Figure 5. Molecular effects of shear force on the differentiation of human adipose-derived stem cells

Panel A. RT-PCR results (CD31). In these experiments, endothelial (EC), differentiated stem (ASC), and smooth muscle (SMC) cells were exposed to shear for up to 8 days. Examination of the ASC results reveals the expression of CD31 message beginning 2 days after shear was introduced, and continuing throughout 8 days. Panel B. Immunoblot results (CD31). In experiments parallel to those in panel A, each of the cell lines were exposed to shear for up to 8 days. Examination of the ASC results reveals the expression of CD31 protein beginning 4 days after shear was introduced, and continuing throughout 8 days. Panel C. Immunohistochemical results (CD31). Fluorescent photomicrograph of differentiated ASC stained for CD31 before (left) and after 4 days (right) of shear demonstrating significant expression of this protein in response to shear (100x). Panel D. acLDL uptake.

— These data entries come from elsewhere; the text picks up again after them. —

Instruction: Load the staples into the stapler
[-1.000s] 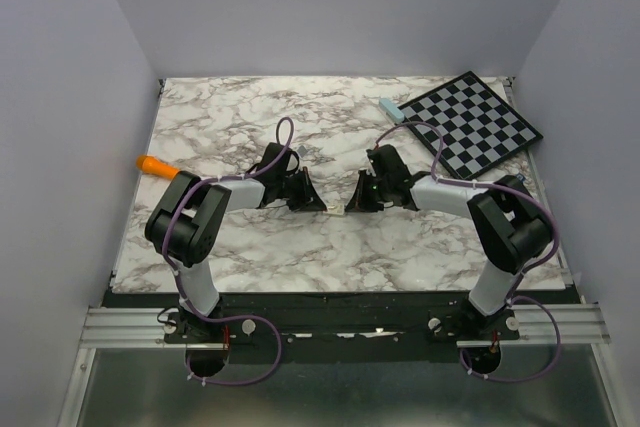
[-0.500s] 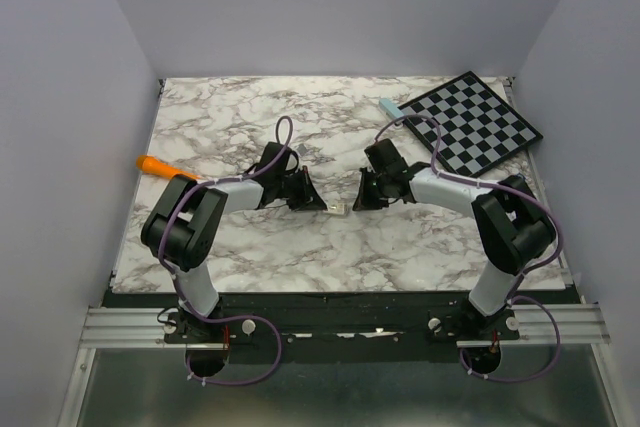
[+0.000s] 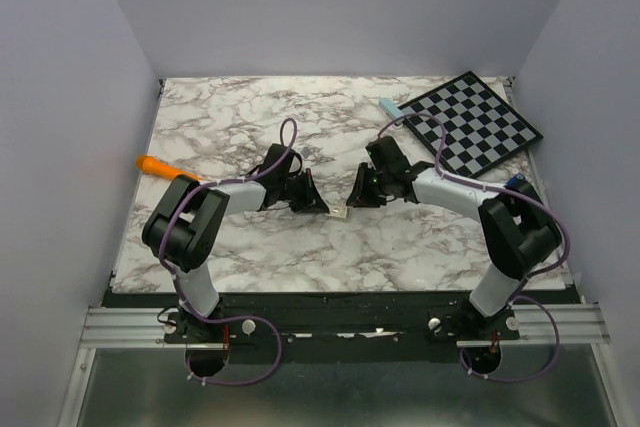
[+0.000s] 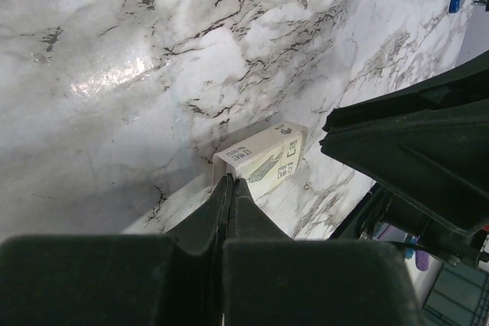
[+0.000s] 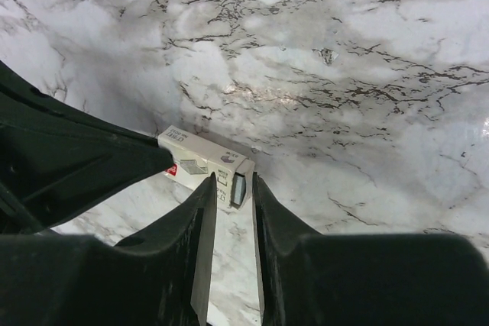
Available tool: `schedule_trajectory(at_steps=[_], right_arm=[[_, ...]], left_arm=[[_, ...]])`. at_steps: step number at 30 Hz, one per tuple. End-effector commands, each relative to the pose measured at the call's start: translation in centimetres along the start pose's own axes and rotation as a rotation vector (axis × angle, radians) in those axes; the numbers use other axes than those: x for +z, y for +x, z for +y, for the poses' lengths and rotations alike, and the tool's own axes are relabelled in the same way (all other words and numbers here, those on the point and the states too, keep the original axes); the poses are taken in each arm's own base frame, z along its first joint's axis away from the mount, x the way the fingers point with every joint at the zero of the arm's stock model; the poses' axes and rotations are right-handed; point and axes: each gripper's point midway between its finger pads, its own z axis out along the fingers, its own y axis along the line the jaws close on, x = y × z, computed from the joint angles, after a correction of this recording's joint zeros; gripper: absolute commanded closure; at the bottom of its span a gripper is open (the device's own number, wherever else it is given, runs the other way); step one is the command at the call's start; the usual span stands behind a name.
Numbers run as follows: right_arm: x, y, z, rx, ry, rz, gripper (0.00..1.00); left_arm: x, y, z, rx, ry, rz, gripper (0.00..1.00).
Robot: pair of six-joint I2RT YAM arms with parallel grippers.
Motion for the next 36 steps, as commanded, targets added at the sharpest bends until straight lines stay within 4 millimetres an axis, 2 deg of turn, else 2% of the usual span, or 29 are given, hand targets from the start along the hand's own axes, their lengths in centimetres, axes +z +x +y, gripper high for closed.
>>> schedule_trajectory(at_steps=[1, 5, 15, 36], right_arm=[[1.0, 1.4, -0.3, 0.029, 0.000, 0.052, 0.68], [1.5, 2.1, -0.8, 0.036, 0.012, 0.075, 0.76], [2.0, 2.9, -1.4, 0.028, 0.030, 0.121, 0.81], [1.1, 3.7, -1.3, 0.050, 0.025, 0.134, 0.82]], left_arm=[[0.0, 0.3, 0.1, -0.005, -0.010, 0.004, 1.00], [0.1, 0.4, 0.2, -0.012, -0.012, 0.010, 1.00], [0.4, 0.7, 0.5, -0.035, -0.020, 0.016, 1.00], [0.6, 0.9, 0.8, -0.057, -0.030, 0.018, 1.00]])
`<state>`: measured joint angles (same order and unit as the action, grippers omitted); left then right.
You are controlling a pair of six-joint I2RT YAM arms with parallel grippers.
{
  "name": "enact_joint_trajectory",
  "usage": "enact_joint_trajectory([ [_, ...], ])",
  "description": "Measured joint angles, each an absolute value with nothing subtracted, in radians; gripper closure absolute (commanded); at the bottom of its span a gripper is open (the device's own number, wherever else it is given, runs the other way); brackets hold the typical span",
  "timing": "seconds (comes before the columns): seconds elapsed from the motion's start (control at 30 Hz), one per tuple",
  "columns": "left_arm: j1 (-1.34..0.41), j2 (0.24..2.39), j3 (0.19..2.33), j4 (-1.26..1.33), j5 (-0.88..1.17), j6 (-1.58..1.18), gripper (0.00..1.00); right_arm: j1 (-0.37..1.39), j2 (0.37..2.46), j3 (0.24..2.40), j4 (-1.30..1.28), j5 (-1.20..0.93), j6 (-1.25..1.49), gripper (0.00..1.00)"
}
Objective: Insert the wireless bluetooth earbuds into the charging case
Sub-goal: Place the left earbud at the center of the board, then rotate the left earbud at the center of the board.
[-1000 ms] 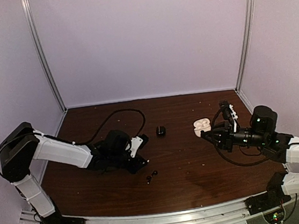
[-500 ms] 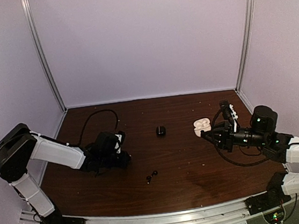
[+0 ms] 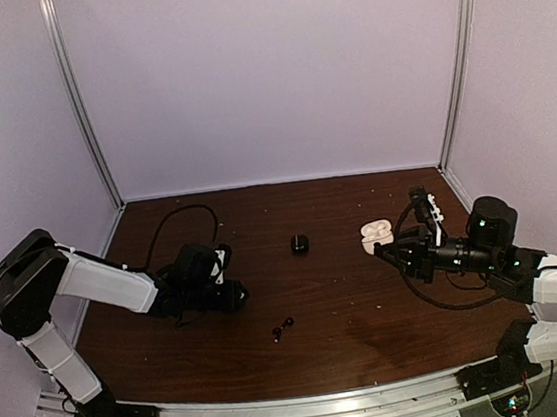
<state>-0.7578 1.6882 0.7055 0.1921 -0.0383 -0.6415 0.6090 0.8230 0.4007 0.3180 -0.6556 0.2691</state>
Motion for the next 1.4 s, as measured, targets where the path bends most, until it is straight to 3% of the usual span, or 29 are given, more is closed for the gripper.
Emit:
enact_joint_trajectory([
  [0.8,-0.813,1.778,0.853,0.231,0.186,-0.683,0.58,0.609,0.807,0.401,0.317,-0.656,0.269,1.00],
  [1.1,-0.815,1.792,1.089,-0.091,-0.031,-0.430,0.61,0.609,0.807,0.401,0.317,-0.657,0.269,1.00],
  [1.4,-0.815,1.879,1.168,-0.322,-0.022,-0.277,0.67,0.609,0.810,0.401,0.318,-0.658,0.269,1.00],
])
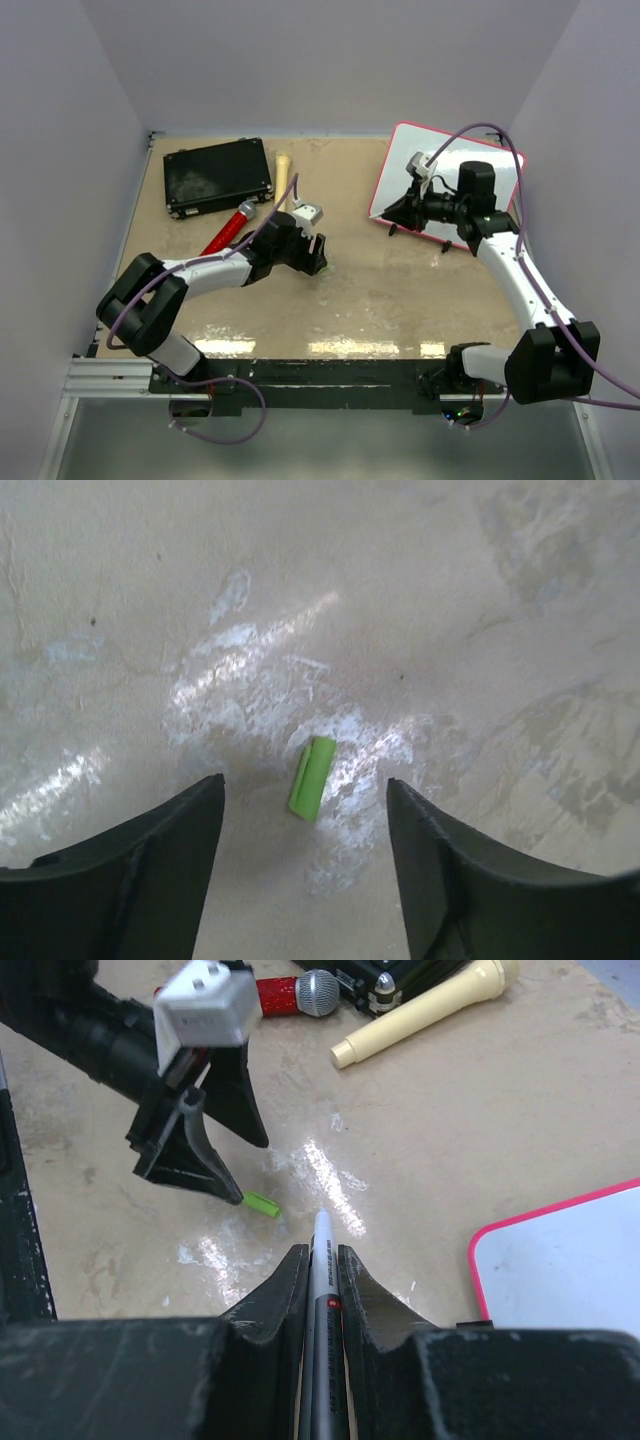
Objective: Write a sentence on the whiteboard
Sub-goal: Place the pen cap at the center of the board, then pick up the whiteboard from the whiteboard stand.
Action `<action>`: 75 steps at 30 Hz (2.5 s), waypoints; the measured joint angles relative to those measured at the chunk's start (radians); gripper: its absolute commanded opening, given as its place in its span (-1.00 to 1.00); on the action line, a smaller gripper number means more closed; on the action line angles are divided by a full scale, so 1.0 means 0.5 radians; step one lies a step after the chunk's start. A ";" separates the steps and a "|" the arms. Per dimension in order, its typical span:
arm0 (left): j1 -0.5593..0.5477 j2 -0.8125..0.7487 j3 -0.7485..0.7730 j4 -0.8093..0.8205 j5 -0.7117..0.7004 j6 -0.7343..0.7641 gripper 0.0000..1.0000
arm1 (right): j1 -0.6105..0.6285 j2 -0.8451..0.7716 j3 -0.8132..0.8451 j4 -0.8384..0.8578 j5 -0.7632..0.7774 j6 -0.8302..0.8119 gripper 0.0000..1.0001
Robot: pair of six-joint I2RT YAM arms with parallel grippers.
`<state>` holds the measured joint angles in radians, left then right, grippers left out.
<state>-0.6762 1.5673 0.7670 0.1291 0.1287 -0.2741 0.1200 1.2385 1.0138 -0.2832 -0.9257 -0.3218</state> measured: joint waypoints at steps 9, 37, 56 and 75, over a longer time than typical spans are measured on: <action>0.307 0.178 0.288 0.571 0.678 -0.217 0.78 | -0.091 -0.016 0.000 -0.001 0.038 0.013 -1.00; 0.378 2.251 2.300 1.537 1.427 -1.353 0.29 | -0.166 -0.032 0.000 -0.003 -0.023 0.014 -1.00; 0.276 2.622 2.941 1.531 1.476 -1.548 -0.81 | -0.166 0.002 0.000 -0.016 -0.025 0.011 -1.00; 0.240 2.624 2.979 1.607 1.476 -1.730 -1.00 | -0.167 0.002 0.000 -0.016 -0.067 0.007 -1.00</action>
<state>-0.5560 2.8792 2.2562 0.9325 0.8669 -1.1393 0.0364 1.2392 1.0138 -0.2913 -0.9592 -0.3183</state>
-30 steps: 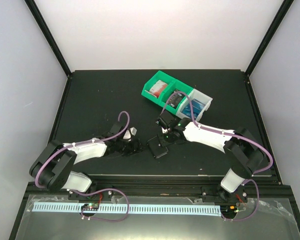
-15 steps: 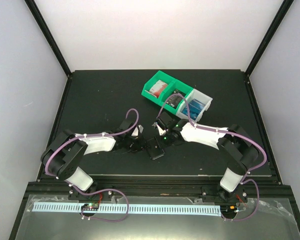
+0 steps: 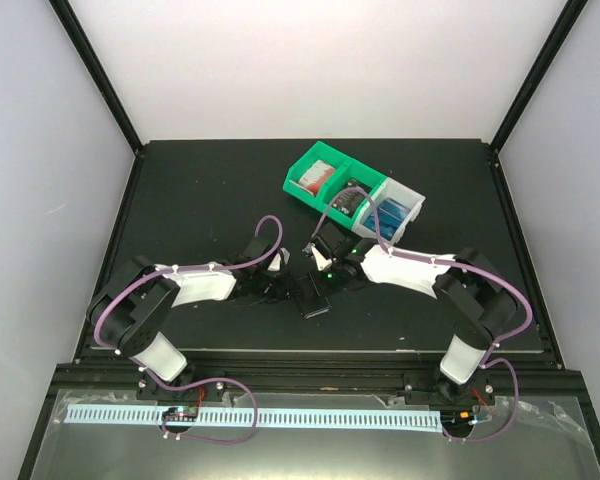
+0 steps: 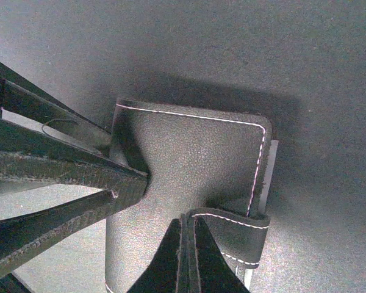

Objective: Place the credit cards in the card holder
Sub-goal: Close the card holder at the center of the board.

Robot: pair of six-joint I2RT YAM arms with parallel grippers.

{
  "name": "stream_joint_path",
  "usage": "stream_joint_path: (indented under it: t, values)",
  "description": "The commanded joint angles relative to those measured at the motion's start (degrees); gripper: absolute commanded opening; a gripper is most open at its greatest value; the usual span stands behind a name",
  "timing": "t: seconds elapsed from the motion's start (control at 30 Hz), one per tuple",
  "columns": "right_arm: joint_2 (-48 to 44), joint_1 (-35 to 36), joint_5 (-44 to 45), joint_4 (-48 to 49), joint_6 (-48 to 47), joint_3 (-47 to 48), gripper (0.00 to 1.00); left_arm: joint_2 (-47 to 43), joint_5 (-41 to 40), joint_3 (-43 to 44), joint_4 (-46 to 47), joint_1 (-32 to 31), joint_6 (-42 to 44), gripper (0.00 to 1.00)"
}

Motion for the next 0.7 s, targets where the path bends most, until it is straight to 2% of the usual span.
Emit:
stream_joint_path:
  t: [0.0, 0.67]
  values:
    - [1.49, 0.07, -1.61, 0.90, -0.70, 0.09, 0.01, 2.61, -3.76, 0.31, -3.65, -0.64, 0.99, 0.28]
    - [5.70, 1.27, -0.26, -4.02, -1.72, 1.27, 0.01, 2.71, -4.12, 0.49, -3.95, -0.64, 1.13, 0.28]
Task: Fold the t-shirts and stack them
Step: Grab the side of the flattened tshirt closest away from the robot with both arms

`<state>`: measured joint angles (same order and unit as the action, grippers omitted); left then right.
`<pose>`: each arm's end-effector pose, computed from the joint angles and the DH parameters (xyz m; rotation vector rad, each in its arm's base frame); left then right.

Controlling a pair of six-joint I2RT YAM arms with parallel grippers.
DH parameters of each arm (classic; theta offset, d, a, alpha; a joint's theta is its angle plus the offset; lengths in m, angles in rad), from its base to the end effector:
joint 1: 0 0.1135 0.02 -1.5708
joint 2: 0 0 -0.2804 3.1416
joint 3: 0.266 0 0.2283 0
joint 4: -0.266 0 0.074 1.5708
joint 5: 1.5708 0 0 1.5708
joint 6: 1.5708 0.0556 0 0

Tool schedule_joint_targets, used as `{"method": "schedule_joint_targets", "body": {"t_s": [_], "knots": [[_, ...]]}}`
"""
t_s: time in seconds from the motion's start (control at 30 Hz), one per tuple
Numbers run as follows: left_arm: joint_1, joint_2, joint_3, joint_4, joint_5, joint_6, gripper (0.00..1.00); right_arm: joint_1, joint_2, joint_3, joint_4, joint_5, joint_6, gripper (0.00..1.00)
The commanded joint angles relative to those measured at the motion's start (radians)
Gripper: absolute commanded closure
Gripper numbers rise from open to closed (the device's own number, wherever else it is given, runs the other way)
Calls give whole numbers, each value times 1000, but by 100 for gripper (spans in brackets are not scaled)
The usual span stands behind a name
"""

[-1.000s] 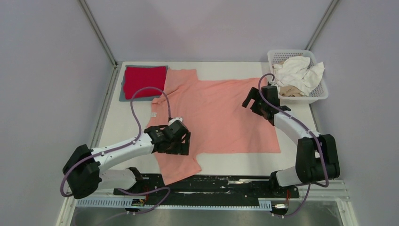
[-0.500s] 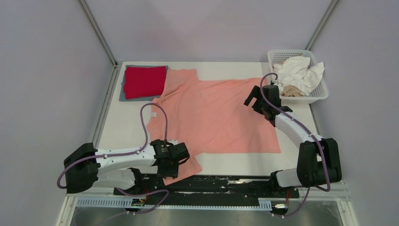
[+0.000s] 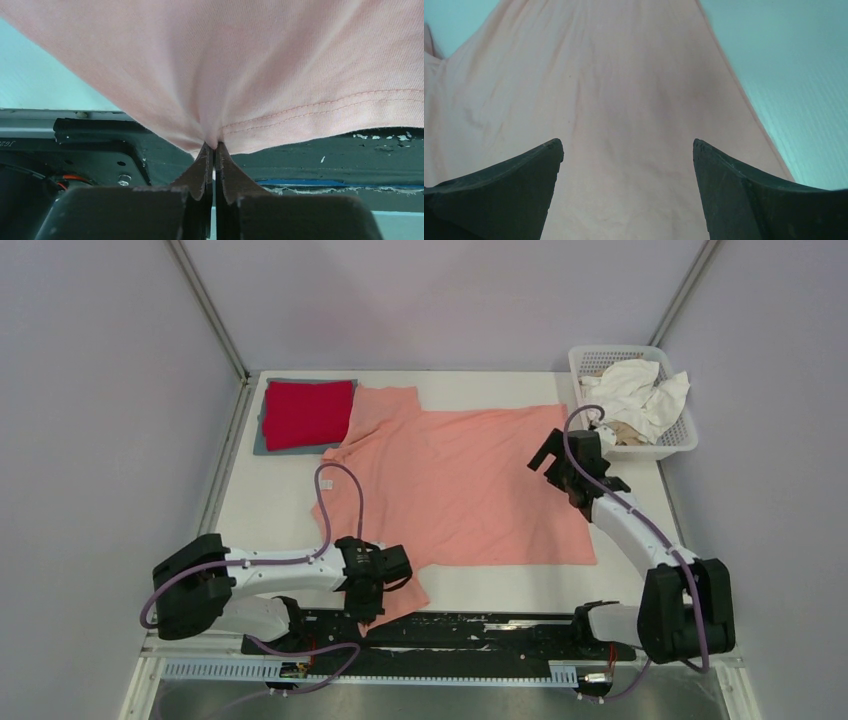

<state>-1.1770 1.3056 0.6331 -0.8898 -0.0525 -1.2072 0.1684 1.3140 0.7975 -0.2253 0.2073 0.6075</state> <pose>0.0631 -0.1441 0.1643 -0.0470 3.0893 0.0178 0.2628 0.0331 0.2414 0.6026 2.2180 0.1611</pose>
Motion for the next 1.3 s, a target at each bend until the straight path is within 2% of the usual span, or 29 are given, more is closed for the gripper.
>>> {"method": "schedule_joint_targets", "body": {"t_s": [0.0,0.17,0.33,0.43,0.67,0.93,1.03,1.13,1.2,1.27], "knots": [[-7,-13,10,-36,-115,-27,100,-16,-134,-58,-49,67,101,0],[-7,-152,38,-5,-227,55,100,-25,-253,-133,-153,26,145,0],[-7,-248,-32,208,-146,266,100,-67,-371,-197,-358,0,199,0],[-7,-283,-26,213,-162,336,100,-93,-449,-272,-427,-3,251,0],[-6,-363,-57,208,-178,351,100,-116,-579,-373,-492,-2,371,0],[29,-411,-80,213,-210,331,100,-116,-541,-426,-458,-1,405,0],[68,-405,-83,214,-206,335,100,-116,-526,-448,-418,-6,416,5],[82,-393,-75,218,-201,346,100,-116,-542,-454,-410,15,414,15],[87,-386,-68,218,-206,347,100,-116,-572,-464,-406,26,419,26],[92,-382,-63,212,-218,347,100,-115,-612,-480,-397,30,428,43]]}}
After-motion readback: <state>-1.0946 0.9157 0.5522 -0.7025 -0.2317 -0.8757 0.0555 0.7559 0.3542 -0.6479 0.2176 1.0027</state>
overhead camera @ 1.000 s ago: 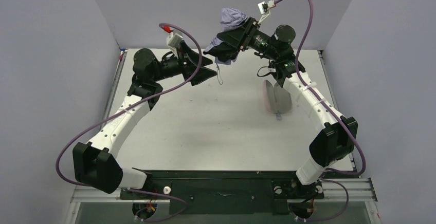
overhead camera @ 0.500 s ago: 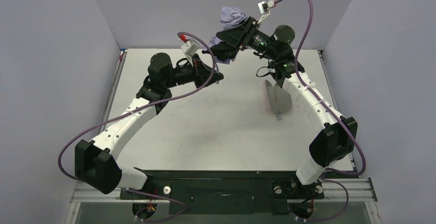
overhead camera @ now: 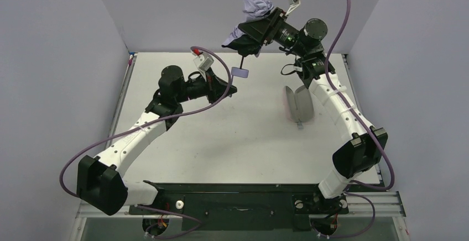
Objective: Open the umbrella
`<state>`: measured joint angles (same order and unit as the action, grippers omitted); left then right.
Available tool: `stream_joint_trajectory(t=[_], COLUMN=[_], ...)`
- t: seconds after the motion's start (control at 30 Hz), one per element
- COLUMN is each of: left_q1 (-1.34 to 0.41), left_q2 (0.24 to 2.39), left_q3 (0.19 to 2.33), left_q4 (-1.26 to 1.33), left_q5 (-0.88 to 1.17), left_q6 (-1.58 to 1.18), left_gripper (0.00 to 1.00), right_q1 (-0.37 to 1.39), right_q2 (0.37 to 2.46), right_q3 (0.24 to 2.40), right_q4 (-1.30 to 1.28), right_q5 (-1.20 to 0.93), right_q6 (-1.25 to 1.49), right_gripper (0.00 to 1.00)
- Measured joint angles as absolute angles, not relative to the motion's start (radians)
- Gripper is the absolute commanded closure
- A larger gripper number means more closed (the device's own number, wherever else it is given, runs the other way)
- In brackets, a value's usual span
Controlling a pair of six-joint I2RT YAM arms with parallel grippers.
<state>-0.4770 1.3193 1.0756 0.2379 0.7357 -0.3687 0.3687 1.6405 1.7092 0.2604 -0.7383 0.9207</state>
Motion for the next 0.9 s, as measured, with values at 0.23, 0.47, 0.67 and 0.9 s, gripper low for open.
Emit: stream_joint_trajectory(t=[0.23, 0.47, 0.67, 0.9], left_q1=[-0.477, -0.485, -0.521, -0.584], left_q2=[1.291, 1.275, 1.295, 1.386], left_q3=[1.036, 1.071, 1.261, 1.394], left_q4=[0.163, 0.051, -0.046, -0.112], left_q5=[0.765, 0.577, 0.453, 0.406], left_q6=[-0.3, -0.197, -0.121, -0.115], left_gripper=[0.87, 0.47, 0.43, 0.42], right_q1=[0.355, 0.372, 0.415, 0.448], right_q2=[1.65, 1.633, 1.583, 1.562], right_q3=[1.728, 1.715, 1.646, 1.619], right_q4=[0.25, 0.07, -0.028, -0.048], right_q5=[-0.724, -0.541, -0.401, -0.351], right_q6=[0.888, 0.686, 0.585, 0.557], right_gripper=[1.0, 1.0, 1.0, 1.0])
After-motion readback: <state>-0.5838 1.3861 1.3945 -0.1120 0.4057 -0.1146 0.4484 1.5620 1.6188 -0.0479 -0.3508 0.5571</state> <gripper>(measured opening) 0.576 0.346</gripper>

Fluorescent photomicrograph of differentiated ASC stained for acLDL before (left) and after 8 days (right) of shear demonstrating significant uptake in response to shear (100x).

Figure 6. In vivo evaluation of the thrombogenicity of human adipose-derived stem cells

In these experiments, autologous canine adipose-derived stem cells were cultured in ECGS and seeded onto canine decellularized vein grafts with (static) and without (shear) flow conditioning. Unseeded grafts were used as controls. The grafts were then implanted into the carotid circulation of the animal from which the stem cells were harvested. The Table reveals that patency of the grafts were similar amongst the seeded (6 of 7) and unseeded (6 of 7) groups. After explant, gross examination (Panels A and B) of the seeded grafts revealed a thin layer of thrombus throughout the graft, not seen on the unseeded grafts. The proximal anastomotic suture lines are marked with an arrow. Microscopic evaluation (Panels C and D, H&E and trichrome stain, respectively; 100x) confirms that this layer contains fibrin (red staining marked by * in Panel D), and is absent on the unseeded controls. The decellularized vein allografts (marked by double arrows in Panels C and D) are noted to be largely composed of collagen (blue staining in Panels D).